* **The problem**
Each record is to be given again without alteration.

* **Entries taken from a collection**
▼
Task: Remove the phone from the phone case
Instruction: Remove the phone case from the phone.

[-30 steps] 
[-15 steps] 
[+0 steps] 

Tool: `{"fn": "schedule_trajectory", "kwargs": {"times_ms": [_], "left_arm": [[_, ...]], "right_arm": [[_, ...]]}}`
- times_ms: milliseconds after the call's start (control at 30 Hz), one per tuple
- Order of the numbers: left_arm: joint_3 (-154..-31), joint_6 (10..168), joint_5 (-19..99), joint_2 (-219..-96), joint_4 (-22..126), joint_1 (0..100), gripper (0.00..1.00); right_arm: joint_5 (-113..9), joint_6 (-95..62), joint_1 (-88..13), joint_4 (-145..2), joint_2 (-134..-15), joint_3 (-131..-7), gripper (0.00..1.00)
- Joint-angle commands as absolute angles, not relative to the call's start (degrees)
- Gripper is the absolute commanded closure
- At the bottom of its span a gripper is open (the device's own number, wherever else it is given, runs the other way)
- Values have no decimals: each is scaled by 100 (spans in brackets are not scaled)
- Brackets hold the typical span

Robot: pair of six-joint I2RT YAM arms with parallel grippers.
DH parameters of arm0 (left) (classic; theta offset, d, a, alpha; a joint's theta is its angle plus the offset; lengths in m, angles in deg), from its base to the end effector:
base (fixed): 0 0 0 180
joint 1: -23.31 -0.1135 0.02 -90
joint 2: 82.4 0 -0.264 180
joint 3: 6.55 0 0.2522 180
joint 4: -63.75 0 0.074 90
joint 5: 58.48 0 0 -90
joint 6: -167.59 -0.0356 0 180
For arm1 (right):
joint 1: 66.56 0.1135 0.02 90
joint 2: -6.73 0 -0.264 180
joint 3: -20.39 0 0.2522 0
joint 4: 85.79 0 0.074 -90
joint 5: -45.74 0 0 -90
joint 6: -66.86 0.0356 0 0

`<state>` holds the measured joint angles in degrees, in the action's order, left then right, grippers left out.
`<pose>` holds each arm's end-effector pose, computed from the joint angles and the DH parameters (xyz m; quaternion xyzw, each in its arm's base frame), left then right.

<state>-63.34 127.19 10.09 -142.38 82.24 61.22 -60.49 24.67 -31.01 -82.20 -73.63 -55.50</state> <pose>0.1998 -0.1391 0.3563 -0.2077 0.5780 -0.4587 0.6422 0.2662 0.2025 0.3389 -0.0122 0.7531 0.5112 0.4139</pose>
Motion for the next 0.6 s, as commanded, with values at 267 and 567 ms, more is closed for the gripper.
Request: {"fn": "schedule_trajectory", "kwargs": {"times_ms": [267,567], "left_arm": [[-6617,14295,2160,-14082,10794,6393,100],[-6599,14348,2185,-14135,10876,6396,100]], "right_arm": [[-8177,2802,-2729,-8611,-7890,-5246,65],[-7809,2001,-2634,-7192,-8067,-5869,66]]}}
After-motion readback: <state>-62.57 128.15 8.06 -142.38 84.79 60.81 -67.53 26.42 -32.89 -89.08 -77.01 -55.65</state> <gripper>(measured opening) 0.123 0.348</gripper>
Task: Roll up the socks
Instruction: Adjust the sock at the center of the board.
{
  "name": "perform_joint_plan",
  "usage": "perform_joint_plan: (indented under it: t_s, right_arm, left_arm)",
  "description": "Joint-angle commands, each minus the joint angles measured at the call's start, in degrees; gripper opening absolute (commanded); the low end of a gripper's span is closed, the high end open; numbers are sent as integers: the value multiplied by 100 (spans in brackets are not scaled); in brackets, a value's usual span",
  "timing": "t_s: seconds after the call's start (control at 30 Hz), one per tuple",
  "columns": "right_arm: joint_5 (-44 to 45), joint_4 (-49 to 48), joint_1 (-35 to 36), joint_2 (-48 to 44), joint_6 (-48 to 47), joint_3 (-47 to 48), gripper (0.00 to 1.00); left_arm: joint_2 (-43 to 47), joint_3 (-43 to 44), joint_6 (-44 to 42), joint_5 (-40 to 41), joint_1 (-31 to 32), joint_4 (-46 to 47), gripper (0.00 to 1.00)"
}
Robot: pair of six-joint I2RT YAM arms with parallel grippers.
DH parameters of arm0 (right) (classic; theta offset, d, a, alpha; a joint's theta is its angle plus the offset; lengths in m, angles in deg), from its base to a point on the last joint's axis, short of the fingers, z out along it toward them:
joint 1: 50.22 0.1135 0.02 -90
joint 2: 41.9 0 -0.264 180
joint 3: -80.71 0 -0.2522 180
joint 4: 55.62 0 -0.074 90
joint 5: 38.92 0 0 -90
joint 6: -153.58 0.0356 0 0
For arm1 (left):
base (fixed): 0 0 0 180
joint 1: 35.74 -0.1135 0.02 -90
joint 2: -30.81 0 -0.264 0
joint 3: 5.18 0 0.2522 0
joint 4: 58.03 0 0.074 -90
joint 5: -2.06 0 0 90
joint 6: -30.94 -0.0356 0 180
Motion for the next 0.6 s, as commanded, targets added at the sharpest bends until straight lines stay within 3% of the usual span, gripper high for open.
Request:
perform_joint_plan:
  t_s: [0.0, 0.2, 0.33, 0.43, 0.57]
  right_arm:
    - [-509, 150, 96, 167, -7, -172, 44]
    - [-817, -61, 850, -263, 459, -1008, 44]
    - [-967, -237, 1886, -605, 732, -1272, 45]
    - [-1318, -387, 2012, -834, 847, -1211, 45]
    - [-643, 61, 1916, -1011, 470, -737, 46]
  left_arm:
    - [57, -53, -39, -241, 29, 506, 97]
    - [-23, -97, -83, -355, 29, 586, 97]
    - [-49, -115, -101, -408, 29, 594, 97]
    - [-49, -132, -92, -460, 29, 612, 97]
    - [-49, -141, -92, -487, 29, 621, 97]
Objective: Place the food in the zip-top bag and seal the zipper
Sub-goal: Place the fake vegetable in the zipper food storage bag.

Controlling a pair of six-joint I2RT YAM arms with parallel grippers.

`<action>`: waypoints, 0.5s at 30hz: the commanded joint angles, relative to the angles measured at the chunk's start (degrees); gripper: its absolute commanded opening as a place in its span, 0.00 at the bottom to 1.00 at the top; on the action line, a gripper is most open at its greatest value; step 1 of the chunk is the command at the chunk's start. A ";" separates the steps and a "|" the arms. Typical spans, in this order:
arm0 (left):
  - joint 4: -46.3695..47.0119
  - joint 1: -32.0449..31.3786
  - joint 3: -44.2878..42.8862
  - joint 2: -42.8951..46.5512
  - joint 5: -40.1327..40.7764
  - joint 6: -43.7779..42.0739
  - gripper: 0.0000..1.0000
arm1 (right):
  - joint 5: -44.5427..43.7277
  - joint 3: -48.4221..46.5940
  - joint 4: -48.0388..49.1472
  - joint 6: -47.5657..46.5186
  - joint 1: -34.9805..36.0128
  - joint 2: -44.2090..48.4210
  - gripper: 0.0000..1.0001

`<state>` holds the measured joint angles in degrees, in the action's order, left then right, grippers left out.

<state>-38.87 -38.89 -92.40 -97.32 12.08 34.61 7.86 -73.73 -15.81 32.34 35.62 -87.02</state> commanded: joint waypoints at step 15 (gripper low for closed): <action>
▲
* **Response area**
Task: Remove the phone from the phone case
Instruction: Remove the phone case from the phone.

[-30 steps] 
[-15 steps] 
[+0 steps] 

Tool: `{"fn": "schedule_trajectory", "kwargs": {"times_ms": [_], "left_arm": [[_, ...]], "right_arm": [[_, ...]]}}`
- times_ms: milliseconds after the call's start (control at 30 Hz), one per tuple
- Order of the numbers: left_arm: joint_3 (-154..-31), joint_6 (10..168), joint_5 (-19..99), joint_2 (-219..-96), joint_4 (-22..126), joint_1 (0..100), gripper (0.00..1.00); right_arm: joint_5 (-113..9), joint_6 (-95..62), joint_1 (-88..13), joint_4 (-145..2), joint_2 (-134..-15), joint_3 (-131..-7), gripper (0.00..1.00)
- Joint-angle commands as absolute angles, not relative to the call's start (degrees)
- Gripper is the absolute commanded closure
- At the bottom of its span a gripper is open (the device's own number, wherever else it is given, runs the other way)
- Values have no decimals: each is scaled by 100 (spans in brackets are not scaled)
- Brackets hold the typical span

Robot: pair of six-joint I2RT YAM arms with parallel grippers.
DH parameters of arm0 (left) (classic; theta offset, d, a, alpha; a joint's theta is its angle plus the offset; lengths in m, angles in deg), from its base to the end effector:
base (fixed): 0 0 0 180
joint 1: -23.31 -0.1135 0.02 -90
joint 2: 82.4 0 -0.264 180
joint 3: 6.55 0 0.2522 180
joint 4: -63.75 0 0.074 90
joint 5: 58.48 0 0 -90
joint 6: -167.59 -0.0356 0 180
For arm1 (right):
joint 1: 66.56 0.1135 0.02 90
joint 2: -6.73 0 -0.264 180
joint 3: -20.39 0 0.2522 0
joint 4: 85.79 0 0.074 -90
joint 5: -45.74 0 0 -90
joint 6: -66.86 0.0356 0 0

`<state>` holds the measured joint angles in degrees, in the action's order, left then right, grippers left out.
`<pose>` holds each arm's end-effector pose, computed from the joint angles and the DH parameters (xyz m; quaternion xyzw, each in its arm's base frame), left then right.

<state>-63.34 127.19 10.09 -142.38 82.24 61.22 -60.49 24.67 -31.01 -82.20 -73.63 -55.50</state> <pose>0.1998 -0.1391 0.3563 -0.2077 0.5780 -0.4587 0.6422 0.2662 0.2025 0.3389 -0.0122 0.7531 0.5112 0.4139</pose>
Motion for the next 0.6 s, as commanded, with values at 267 and 567 ms, more is closed for the gripper.
Request: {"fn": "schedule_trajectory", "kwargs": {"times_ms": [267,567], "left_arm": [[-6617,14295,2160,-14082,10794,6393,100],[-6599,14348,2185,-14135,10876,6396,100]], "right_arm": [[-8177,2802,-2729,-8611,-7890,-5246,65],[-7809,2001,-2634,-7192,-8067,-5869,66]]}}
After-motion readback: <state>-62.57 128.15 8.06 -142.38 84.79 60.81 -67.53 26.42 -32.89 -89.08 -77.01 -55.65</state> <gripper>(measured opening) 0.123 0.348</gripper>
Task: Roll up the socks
Instruction: Adjust the sock at the center of the board.
{
  "name": "perform_joint_plan",
  "usage": "perform_joint_plan: (indented under it: t_s, right_arm, left_arm)",
  "description": "Joint-angle commands, each minus the joint angles measured at the call's start, in degrees; gripper opening absolute (commanded); the low end of a gripper's span is closed, the high end open; numbers are sent as integers: the value multiplied by 100 (spans in brackets are not scaled); in brackets, a value's usual span",
  "timing": "t_s: seconds after the call's start (control at 30 Hz), one per tuple",
  "columns": "right_arm: joint_5 (-44 to 45), joint_4 (-49 to 48), joint_1 (-35 to 36), joint_2 (-48 to 44), joint_6 (-48 to 47), joint_3 (-47 to 48), gripper (0.00 to 1.00); left_arm: joint_2 (-43 to 47), joint_3 (-43 to 44), joint_6 (-44 to 42), joint_5 (-40 to 41), joint_1 (-31 to 32), joint_4 (-46 to 47), gripper (0.00 to 1.00)"
}
Robot: pair of six-joint I2RT YAM arms with parallel grippers.
DH parameters of arm0 (right) (classic; theta offset, d, a, alpha; a joint's theta is its angle plus the offset; lengths in m, angles in deg), from its base to a point on the last joint's axis, short of the fingers, z out along it toward them:
joint 1: 50.22 0.1135 0.02 -90
joint 2: 41.9 0 -0.264 180
joint 3: -80.71 0 -0.2522 180
joint 4: 55.62 0 -0.074 90
joint 5: 38.92 0 0 -90
joint 6: -153.58 0.0356 0 0
For arm1 (left):
base (fixed): 0 0 0 180
joint 1: 35.74 -0.1135 0.02 -90
joint 2: -30.81 0 -0.264 0
joint 3: 5.18 0 0.2522 0
joint 4: 58.03 0 0.074 -90
joint 5: -2.06 0 0 90
joint 6: -30.94 -0.0356 0 180
Motion for the next 0.6 s, as commanded, targets added at the sharpest bends until straight lines stay within 3% of the usual span, gripper high for open.
Request:
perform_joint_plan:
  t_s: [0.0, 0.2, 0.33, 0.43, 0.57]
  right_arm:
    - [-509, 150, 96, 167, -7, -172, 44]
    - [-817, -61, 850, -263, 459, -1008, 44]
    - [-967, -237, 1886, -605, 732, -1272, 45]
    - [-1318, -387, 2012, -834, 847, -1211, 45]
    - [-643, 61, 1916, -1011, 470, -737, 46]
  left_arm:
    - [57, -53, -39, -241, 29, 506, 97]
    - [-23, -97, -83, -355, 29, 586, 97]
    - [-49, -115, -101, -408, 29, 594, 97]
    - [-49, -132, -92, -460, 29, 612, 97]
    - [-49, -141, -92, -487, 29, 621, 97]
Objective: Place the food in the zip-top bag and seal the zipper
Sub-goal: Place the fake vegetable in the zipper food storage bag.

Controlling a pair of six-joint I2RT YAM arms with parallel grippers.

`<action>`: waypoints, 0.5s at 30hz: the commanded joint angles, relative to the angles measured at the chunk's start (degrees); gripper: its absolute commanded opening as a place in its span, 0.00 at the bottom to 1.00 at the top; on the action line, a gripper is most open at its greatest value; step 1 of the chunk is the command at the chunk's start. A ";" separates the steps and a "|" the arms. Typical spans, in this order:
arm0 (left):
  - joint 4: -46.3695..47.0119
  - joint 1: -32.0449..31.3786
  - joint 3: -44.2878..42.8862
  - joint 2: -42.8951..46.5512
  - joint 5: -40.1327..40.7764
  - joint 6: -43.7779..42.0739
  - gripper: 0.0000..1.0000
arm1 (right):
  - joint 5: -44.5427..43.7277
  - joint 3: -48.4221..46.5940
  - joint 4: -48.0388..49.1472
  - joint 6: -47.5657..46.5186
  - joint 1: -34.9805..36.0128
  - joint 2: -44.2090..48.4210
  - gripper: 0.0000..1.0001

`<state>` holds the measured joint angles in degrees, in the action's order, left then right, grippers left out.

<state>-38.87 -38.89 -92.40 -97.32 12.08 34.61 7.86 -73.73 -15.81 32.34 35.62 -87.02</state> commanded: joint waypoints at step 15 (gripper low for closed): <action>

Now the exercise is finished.